— Ты не сказала Алексу о дневнике?
— О том, что мне удалось расшифровать его? Нет.
— Почему? Разве он не имел права знать?
— Если об этом узнал бы Алекс, узнали бы и все остальные. Никакая сила не заставила бы его держать язык за зубами. Это специфика всех маленьких городков, где столетиями ничего не происходит. Люди здесь чересчур впечатлительные.
— И Джан-Франко?
— Джан-Франко умеет хранить тайны. Он тоже не отличается особым умом, но что касается тайн… Одну из них он похоронил в себе на пятнадцать лет.
— Быть может, он просто забыл о ней? Такое иногда случается.
— Я знаю.
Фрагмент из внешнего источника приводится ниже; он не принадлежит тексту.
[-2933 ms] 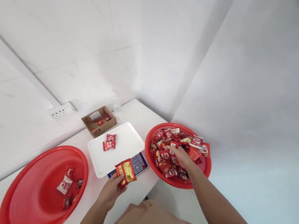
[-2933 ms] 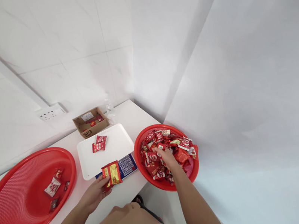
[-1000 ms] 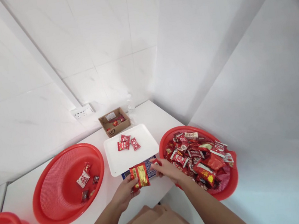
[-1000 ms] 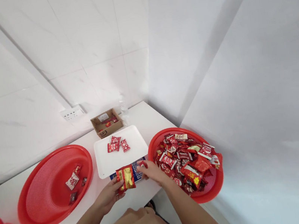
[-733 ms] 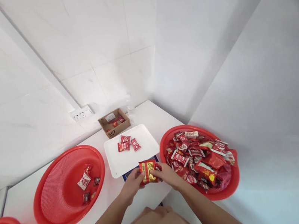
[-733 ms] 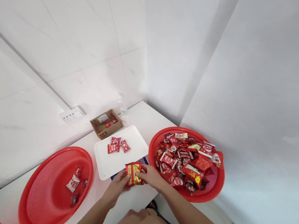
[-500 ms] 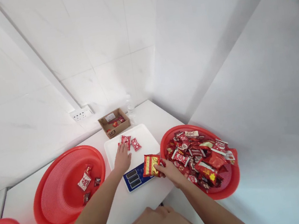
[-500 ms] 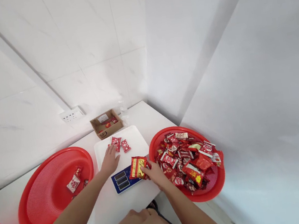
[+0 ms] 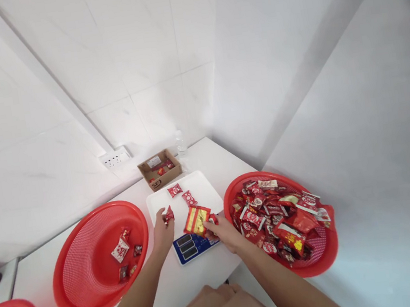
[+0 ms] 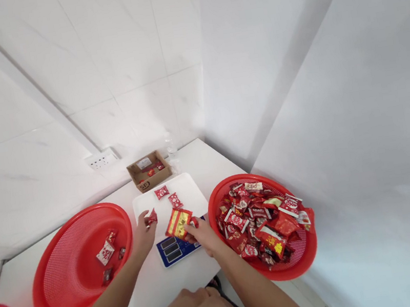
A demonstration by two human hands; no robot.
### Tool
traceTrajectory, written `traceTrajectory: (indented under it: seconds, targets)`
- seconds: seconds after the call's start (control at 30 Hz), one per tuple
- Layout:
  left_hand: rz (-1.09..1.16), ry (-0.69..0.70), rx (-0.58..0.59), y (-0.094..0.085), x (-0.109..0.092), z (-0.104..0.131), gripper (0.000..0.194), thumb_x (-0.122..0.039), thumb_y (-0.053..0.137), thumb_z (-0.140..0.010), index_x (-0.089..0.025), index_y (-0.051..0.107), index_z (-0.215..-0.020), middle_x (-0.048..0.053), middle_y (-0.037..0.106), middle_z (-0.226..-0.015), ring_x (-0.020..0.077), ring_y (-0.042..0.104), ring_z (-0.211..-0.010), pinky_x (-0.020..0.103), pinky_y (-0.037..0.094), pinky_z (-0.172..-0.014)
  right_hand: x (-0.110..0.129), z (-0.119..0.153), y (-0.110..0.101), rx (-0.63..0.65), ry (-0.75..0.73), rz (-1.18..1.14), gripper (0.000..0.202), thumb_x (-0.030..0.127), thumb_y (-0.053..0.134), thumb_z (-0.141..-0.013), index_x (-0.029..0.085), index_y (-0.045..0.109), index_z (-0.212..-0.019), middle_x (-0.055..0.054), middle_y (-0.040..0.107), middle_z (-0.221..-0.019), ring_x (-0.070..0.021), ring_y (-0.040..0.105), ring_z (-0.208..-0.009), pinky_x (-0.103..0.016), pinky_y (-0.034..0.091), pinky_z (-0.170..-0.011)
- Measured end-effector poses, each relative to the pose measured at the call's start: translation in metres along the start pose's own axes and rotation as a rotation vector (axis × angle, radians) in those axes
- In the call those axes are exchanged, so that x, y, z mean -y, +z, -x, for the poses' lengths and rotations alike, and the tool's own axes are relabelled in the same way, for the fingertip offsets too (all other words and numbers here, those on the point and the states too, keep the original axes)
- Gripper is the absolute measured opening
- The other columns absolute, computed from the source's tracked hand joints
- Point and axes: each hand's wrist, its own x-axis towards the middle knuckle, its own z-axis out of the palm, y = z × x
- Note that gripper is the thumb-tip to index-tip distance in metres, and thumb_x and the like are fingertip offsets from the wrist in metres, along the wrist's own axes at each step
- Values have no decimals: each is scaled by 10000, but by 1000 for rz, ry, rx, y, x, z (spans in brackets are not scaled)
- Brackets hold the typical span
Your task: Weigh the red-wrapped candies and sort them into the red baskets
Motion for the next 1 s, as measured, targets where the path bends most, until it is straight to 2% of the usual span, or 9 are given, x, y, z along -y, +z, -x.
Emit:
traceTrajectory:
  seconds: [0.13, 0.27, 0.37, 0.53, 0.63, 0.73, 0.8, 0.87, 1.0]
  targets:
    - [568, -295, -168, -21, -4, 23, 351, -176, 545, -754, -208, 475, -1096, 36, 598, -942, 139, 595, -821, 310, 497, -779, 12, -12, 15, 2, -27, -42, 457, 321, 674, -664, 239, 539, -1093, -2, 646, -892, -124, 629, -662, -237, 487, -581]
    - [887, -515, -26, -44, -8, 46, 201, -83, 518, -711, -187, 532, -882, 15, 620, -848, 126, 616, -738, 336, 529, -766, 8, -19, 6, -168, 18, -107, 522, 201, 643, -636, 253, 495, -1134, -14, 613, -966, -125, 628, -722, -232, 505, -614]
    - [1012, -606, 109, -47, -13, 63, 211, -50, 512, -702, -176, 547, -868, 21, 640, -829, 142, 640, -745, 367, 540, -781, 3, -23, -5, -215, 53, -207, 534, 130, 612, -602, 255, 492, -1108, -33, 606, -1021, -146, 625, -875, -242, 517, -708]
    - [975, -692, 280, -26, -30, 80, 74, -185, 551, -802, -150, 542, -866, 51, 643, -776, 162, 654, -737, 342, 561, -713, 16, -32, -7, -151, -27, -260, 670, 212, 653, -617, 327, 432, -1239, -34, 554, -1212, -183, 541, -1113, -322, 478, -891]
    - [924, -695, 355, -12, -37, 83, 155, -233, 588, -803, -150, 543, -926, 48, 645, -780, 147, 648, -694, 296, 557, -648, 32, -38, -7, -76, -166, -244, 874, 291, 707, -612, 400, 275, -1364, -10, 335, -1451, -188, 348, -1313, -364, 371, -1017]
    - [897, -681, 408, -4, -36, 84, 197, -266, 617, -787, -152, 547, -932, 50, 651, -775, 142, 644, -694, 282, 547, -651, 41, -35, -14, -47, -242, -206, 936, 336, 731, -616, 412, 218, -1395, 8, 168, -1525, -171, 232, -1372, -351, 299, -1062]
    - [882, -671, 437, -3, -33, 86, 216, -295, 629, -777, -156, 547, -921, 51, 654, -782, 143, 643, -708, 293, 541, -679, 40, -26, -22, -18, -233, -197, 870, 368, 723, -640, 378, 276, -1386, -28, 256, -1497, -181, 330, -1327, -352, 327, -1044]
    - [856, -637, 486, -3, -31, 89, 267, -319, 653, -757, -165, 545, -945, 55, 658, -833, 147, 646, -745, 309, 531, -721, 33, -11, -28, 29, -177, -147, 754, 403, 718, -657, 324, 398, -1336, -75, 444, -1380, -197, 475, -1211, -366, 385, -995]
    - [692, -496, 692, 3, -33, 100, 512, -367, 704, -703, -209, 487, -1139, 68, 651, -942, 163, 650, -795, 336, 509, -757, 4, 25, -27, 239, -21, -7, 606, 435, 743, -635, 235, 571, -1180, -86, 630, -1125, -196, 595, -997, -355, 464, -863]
Такое случилось и со мной.
— Но теперь все по-другому?
— Да.
Как же ты неправа, сестренка!..
Алекс — совсем не идиот, он и раньше догадывался, что Кьяра обманула его с проклятым дневником. Теперь догадки получили свое подтверждение. Интересно, что же такого было в дневнике, раз Кьяра не решилась рассказать о нем даже брату? Историями о маленьких городках можно при желании поразить воображение жителя большого города (каким наверняка был Лео, до того как осел здесь). Или — яхтсмена, что месяцами не видит земли (каким наверняка был Лео, прежде чем стал жителем большого города). Но Алекса не проведешь — Алекс прожил в К. всю жизнь и прекрасно изучил его нравы. Люди К. не отличаются особой впечатлительностью и умеют хранить тайны. И умеют забывать их, когда нужно, — альпийские стрелки тому пример.
Если бы Кьяра намекнула Алексу, что нужно держать язык за зубами, он бы и слова не проронил! Обидно, что она выбрала в наперсники напыщенного дурака и женоненавистника Джан-Франко, а вовсе не брата. А ведь Алекс готов был пожертвовать жизнью ради сестры, — и что в результате?
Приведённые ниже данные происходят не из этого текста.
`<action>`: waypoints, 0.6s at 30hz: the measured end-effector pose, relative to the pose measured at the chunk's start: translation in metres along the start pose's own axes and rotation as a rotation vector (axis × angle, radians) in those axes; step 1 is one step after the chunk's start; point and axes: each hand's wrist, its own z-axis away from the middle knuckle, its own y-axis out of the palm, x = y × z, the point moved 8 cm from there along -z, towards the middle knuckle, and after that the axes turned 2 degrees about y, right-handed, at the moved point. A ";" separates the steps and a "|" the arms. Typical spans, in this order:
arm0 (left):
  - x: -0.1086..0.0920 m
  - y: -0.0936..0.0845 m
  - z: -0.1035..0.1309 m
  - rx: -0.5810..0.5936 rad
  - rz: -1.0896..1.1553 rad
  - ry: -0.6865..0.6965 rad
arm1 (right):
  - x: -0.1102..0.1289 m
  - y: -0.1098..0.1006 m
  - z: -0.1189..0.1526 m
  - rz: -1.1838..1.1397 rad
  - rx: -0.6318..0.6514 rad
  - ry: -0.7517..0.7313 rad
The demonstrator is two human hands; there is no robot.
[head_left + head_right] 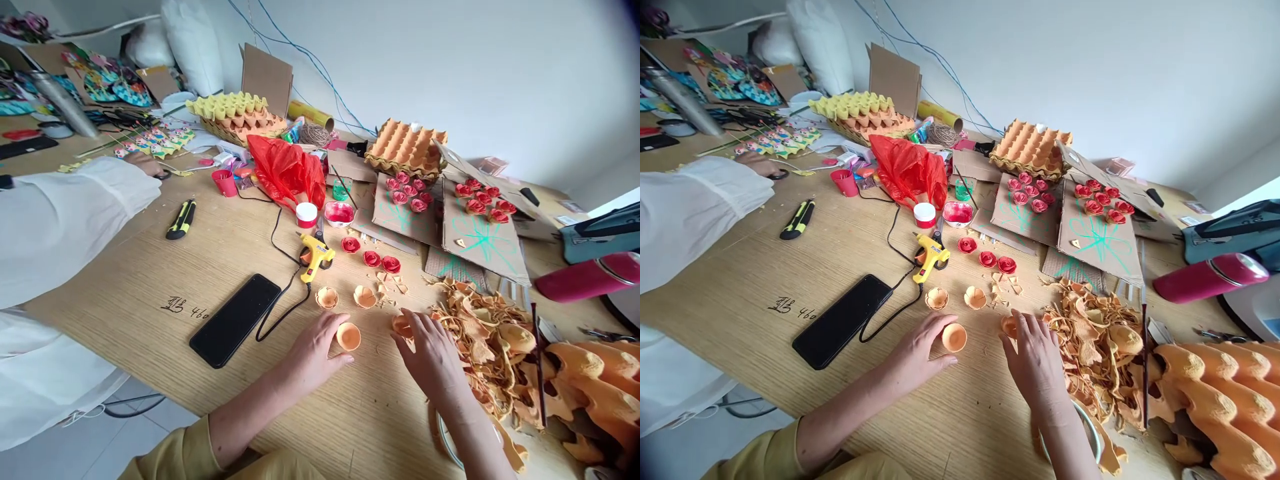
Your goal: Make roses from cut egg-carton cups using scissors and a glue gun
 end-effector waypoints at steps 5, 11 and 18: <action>-0.005 -0.002 0.000 -0.034 -0.009 0.025 | 0.009 -0.004 0.007 -0.083 -0.007 -0.009; -0.006 -0.003 0.001 -0.052 0.013 0.015 | 0.046 -0.009 0.031 -0.197 0.017 -0.094; -0.011 -0.012 0.003 -0.120 0.040 0.038 | 0.067 -0.018 0.039 -0.278 0.029 -0.118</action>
Оказался обладателем клейма «никчемный идиот» — вот что!
Во всей этой темной и скользкой истории никчемного идиота больше всего задевает Джан-Франко. И то, что он мертв, никак не влияет на обиду: она растет и пухнет, как собственная рука Алекса, привязанная к скобе. Стоит ткнуть в нее пальцем, и тотчас возникнет белое пятно. Отношения Кьяры и Джан-Франко вообще — сплошное белое пятно, если рассудить здраво.
Встречаясь с Кьярой, Алекс никогда не рассказывал ей о К. — так повелось с самого начала, таковы были условия общения, их задала сама сестра. Вот и выходило, что Алекс работает риелтором, а потом — продавцом рубашек где-то в безвоздушном пространстве, в котором тем не менее нужны и дома, и рубашки. Как он мог вытерпеть такое?
Мог. Терпел.
И даже с пониманием относился к тому, что К. упоминается в единственном контексте — «когдажетыуедешьизэтойдыры»?
Их встречи состояли из монологов Кьяры — о работе, о странах, где она побывала, о полицейских и преступниках и еще о множестве приятных и не очень мелочей, из которых состоит настоящая жизнь. А о чем рассказывать Алексу?
О фасоне рубашек? О том, как идут их продажи? Эпохальное открытие центра скалолазания с Вольфом Бахофнером в авангарде ликующей толпы (об этом в К. начали говорить за месяц до события и не закончили до сих пор) вызвало у Кьяры лишь саркастическую улыбку. Еще бы, ведь на Тибете (или в Непале, Алекс не помнит точно) она нос к носу столкнулась с самим Ричардом Гиром. И видела живьем Бреда Питта на натурных съемках в предгорьях Гималаев, Анджелина Джоли на съемочной площадке так и не появилась. Но это тот случай, когда и одного Питта достаточно, а Питт — это не какой-то там Бахофнер, подтирающий задницу собаке.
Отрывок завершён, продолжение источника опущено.